The validation demonstrated that the prognostic model has good effect. On the one hand, we found that ‘BCL2’, ‘FLT3’, and ‘PLK1’ were the main genes with different expression levels in high- and low-risk patients. On the other hand, not only the ROC, risk curve and survival curve were verified, but also the PCA distribution and forest plots were demonstrated. These results showed that our model has good prognostic effect.
There were some differences in immune scores between high- and low-risk groups. A total of 94 genes were differentially expressed in different groups. Immune cell analysis and pathway analysis showed that, in general, immune scores of low-risk subgroup were higher than that in the high-risk subgroup.
Conclusions Our findings revealed the crucial role of NRGs in BC. These are important for tumor immunity and can be used to predict the prognosis of BC.
Introduction
Even today, BC is still a major public health problem and the second leading cause of cancer death in women[1]. Among women worldwide, the breast is the most prevalent of the five most common incident sites of cancer, accounting for 25.2% of the total, far higher than second, accounting for 9.2% of colon cancer[2, 3]. Not only women, the American Cancer Society estimated that in 2019 alone, there were about 2670 male patients, with a mortality rate of 18%[4, 5]. Therefore, the BC has become one of the most important cancers threatening global health.

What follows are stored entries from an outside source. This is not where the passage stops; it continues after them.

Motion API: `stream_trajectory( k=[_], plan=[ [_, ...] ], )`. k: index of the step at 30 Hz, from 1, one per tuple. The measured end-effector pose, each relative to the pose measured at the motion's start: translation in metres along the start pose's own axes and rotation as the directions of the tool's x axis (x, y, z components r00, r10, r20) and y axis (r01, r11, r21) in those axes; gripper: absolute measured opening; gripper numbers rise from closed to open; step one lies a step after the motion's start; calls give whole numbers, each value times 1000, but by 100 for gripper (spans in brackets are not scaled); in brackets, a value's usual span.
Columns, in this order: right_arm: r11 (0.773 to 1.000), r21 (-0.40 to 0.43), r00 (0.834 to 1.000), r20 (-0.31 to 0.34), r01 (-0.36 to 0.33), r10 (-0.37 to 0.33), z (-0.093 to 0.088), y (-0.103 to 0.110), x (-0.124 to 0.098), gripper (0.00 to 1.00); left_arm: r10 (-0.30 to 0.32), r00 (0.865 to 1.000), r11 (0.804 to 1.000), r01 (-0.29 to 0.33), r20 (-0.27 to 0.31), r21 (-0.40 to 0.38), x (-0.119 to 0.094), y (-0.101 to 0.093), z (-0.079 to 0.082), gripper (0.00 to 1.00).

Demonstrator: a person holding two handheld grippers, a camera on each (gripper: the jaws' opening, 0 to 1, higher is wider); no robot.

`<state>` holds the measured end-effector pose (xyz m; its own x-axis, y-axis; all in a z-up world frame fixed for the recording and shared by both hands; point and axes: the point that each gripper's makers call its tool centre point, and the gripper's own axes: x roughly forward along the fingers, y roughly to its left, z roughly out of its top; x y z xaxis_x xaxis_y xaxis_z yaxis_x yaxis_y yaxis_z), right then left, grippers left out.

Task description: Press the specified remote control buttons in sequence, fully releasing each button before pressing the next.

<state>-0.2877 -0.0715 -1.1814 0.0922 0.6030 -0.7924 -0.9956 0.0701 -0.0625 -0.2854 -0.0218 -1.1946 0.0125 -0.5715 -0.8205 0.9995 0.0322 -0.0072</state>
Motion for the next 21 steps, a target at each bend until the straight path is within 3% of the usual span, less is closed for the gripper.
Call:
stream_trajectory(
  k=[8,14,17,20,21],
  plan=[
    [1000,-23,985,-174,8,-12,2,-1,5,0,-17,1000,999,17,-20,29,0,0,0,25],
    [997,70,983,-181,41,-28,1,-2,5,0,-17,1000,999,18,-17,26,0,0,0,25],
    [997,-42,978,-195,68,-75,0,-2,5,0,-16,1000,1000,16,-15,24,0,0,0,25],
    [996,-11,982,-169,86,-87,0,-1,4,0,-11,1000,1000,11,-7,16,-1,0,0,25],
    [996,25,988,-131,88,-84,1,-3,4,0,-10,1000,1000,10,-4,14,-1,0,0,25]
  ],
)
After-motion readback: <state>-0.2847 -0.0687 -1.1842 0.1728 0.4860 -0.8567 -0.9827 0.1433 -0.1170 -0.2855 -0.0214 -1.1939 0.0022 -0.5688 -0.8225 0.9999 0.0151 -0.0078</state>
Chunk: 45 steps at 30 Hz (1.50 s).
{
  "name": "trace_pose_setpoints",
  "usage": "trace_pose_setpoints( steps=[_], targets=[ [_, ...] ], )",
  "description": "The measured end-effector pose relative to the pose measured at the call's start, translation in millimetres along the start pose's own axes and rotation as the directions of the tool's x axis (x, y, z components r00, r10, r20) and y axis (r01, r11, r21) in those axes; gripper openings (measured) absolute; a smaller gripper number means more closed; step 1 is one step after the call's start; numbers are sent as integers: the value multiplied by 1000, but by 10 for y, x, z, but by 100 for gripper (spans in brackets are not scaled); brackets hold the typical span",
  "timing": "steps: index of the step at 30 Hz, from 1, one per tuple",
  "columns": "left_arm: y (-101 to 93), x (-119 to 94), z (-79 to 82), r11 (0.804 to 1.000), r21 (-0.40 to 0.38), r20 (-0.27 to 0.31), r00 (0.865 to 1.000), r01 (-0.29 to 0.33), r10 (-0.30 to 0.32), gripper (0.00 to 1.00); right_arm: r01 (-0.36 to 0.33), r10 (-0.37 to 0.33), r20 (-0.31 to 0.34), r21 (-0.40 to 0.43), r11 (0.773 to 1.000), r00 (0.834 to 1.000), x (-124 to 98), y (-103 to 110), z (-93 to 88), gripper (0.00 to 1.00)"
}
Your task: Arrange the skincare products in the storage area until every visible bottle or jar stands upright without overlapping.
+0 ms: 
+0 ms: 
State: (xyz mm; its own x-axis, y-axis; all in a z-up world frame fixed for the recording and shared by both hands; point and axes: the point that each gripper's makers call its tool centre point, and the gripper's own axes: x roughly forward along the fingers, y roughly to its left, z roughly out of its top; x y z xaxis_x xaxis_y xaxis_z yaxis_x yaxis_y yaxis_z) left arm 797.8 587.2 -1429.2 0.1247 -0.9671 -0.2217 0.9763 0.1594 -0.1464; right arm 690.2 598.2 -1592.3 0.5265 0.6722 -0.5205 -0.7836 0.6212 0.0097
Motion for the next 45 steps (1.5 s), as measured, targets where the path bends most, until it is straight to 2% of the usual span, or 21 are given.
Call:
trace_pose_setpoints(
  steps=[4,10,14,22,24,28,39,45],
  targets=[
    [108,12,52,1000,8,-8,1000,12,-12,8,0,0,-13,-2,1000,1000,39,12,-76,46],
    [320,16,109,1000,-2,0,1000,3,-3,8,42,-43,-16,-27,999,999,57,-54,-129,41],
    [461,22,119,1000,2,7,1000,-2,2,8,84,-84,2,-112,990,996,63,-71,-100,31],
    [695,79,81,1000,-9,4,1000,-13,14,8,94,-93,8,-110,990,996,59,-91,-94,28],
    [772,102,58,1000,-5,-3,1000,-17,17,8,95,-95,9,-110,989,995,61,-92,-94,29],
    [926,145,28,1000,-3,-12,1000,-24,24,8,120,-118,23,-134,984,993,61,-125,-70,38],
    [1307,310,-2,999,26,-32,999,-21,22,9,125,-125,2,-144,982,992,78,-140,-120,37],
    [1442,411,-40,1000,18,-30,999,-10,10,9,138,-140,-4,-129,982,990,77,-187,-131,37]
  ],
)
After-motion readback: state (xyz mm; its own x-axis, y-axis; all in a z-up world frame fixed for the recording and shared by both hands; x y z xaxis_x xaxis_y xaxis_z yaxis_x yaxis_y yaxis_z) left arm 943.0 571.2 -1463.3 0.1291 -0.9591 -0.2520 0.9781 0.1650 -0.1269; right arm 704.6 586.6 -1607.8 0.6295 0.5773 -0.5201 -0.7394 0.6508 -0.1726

On the other hand, cell death plays an important role in cancer treatment. Because most tumors have inherent apoptosis resistance, necroptosis has been gradually considered as a therapeutic strategy because of its mechanism of inducing other cell death[6, 7]. As a genetic programmed form of necrotic cell death and a form of regulated necrosis, necroptosis is a programmed lytic cell death pathway which provides new targets for therapeutic intervention[8-10]. In addition, apoptosis and necrosis are two main types of cell death with different cell morphology and pathways[11]. Although both are associated with inflammation, unlike apoptosis, necroptosis causes inflammatory responses by releasing damage-associated molecular patterns[12]. Furthermore, as a key cell killing mechanism, controlled by receptor interacting protein 1 (RIP1), RIP3, and mixed lineage kinase domain like (MLKL), necroptosis is related to cancer progression, metastasis and immune monitoring[13-15]. In general, more and more evidence reveals that necroptosis has a certain association with cancer treatment[16-18].
In order to analyze the relationship between genes and diseases, this study takes BC disease as the research object, NRGs as the breakthrough point, and discusses the influence of related genes on BC in detail.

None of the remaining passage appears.